Console - Cluster Services
The CSN Console is the primary administrative interface for the CSN as well as the other services and software installed on the shared server. It allows both basic configuration changes as well as more complex functions like creating manual configuration backups or changing Swarm software versions.
Configuration (network and servers)
Administrators can update network parameters specified during the initial configuration process via the Cluster Services > Configuration interface.
Note
When changing values for any network parameter, the console may return a list of resulting actions that will need to be taken by each of the services and installed software modules. Because the network configuration is central to so many services, it is not unusual for the resulting action list to contain service restarts and possibly a server reboot.
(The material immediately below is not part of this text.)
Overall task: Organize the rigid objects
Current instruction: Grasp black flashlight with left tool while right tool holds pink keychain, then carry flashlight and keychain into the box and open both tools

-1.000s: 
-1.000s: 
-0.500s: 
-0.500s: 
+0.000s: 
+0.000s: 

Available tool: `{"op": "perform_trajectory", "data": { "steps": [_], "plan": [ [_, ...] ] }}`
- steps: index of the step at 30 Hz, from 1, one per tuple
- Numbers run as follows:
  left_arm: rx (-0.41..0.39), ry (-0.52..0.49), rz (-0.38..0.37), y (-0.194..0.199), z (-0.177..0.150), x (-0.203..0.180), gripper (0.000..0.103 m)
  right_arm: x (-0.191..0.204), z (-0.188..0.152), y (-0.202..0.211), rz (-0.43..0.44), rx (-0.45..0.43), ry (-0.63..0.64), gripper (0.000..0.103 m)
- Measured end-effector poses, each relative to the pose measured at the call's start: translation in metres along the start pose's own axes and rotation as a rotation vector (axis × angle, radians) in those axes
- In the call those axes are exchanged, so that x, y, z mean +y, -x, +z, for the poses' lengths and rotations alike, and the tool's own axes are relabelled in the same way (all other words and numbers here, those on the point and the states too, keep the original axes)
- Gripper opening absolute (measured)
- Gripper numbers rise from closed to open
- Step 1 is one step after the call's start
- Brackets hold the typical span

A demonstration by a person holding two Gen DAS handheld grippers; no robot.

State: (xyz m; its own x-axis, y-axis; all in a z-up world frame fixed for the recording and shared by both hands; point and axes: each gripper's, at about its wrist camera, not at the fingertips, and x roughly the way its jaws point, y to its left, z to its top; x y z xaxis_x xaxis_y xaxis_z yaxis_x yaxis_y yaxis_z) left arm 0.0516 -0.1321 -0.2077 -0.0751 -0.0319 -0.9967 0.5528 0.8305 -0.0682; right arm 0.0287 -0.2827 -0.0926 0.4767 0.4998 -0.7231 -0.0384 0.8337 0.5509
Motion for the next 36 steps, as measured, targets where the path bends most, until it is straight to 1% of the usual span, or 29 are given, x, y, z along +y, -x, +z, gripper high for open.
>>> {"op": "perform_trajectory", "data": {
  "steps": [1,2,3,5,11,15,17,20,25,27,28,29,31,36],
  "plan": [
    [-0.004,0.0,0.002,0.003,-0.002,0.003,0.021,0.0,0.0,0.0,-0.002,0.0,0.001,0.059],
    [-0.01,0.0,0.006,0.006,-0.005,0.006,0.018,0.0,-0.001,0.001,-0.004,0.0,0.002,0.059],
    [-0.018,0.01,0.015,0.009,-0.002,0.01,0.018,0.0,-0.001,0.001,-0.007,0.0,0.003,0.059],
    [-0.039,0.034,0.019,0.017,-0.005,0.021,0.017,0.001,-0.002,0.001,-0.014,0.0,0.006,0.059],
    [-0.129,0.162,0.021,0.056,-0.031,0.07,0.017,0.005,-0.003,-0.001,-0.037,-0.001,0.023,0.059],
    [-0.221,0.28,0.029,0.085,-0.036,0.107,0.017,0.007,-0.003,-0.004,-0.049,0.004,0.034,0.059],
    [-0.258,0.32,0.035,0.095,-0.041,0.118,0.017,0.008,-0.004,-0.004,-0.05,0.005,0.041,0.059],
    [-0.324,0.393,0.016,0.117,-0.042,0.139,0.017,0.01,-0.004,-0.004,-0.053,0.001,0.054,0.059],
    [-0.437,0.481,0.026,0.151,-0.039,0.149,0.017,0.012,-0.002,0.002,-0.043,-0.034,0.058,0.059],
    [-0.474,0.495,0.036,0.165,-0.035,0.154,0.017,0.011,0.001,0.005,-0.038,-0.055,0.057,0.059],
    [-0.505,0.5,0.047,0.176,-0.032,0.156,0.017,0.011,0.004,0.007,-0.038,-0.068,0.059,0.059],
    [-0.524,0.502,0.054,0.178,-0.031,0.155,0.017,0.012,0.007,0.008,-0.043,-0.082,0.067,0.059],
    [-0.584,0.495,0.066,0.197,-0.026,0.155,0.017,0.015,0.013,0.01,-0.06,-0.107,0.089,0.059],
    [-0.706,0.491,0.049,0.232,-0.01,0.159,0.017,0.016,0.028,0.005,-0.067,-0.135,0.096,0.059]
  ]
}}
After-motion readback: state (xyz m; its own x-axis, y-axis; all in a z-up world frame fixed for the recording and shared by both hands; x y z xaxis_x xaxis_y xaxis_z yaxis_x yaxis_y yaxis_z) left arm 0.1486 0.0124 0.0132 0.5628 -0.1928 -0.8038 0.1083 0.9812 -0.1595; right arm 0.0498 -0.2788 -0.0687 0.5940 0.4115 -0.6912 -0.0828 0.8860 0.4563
Dual-network: Automatically Reconfiguring Network Settings
If the network in which the CSN is deployed changes, you can run a script to update the CSN's network bonding configuration. You can do this for any of the following reasons:
- After adding, removing, or replacing a NIC or after reconfiguring cabling, both of which can result in incorrect bonding configuration.
- After rebuilding the network from the current configuration in the event of misconfiguration (for example, after manually editing configuration files or if an external process modified the network configuration).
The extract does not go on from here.